### TASK BRIEF
Exactly the line that contains "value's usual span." and the lines following it to the end of the data are to be reproduced, and nothing more.

### GIVEN MATERIAL
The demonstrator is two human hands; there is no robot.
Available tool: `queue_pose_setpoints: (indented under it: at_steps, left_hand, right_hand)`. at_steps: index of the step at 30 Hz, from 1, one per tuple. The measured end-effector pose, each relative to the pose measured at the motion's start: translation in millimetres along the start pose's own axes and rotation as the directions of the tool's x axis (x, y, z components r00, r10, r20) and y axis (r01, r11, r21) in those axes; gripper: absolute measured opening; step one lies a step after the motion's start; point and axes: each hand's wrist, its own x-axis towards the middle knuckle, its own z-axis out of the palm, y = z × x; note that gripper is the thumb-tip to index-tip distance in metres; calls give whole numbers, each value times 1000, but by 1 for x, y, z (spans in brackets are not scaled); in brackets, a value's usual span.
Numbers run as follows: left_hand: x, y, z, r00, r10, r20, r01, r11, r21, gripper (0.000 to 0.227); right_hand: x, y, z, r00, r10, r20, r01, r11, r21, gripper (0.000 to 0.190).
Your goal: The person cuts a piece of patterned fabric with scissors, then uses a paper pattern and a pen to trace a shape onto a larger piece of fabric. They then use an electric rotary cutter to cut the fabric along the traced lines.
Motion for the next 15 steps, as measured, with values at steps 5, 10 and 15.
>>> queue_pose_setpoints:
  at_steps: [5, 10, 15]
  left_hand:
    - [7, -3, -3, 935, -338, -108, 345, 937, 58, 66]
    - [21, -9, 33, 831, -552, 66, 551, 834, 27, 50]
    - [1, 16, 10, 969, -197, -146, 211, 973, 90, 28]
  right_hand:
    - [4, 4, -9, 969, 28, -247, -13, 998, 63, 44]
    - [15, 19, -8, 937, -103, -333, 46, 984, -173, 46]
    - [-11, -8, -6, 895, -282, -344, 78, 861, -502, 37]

### OUTPUT OF THE TASK
Available tool: `queue_pose_setpoints: (indented under it: at_steps, left_hand, right_hand)`. at_steps: index of the step at 30 Hz, from 1, one per tuple. The measured end-effector pose, each relative to the pose measured at the motion's start: translation in millimetres along the start pose's own axes and rotation as the directions of the tool's x axis (x, y, z components r00, r10, r20) and y axis (r01, r11, r21) in those axes; gripper: absolute measured opening; step one lies a step after the motion's start; point and axes: each hand's wrist, its own x-axis towards the middle knuckle, its own z-axis out of the palm, y = z × x; note that gripper is the thumb-tip to index-tip distance in metres; calls give whole numbers, each value times 1000, but by 1 for x, y, z (spans in brackets are not scaled); in brackets, a value's usual span.
Numbers run as follows: left_hand: x, y, z, r00, r10, r20, r01, r11, r21, gripper (0.000 to 0.227); right_hand: x, y, z, r00, r10, r20, r01, r11, r21, gripper (0.000 to 0.190).
Your goal: The person cuts a piece of patterned fabric with scissors, then uses a paper pattern and a pen to trace a shape onto a larger piece of fabric. They then use an electric rotary cutter to cut the fabric along the traced lines.
Motion for the next 15 steps, as measured, with values at steps 5, 10 and 15.
>>> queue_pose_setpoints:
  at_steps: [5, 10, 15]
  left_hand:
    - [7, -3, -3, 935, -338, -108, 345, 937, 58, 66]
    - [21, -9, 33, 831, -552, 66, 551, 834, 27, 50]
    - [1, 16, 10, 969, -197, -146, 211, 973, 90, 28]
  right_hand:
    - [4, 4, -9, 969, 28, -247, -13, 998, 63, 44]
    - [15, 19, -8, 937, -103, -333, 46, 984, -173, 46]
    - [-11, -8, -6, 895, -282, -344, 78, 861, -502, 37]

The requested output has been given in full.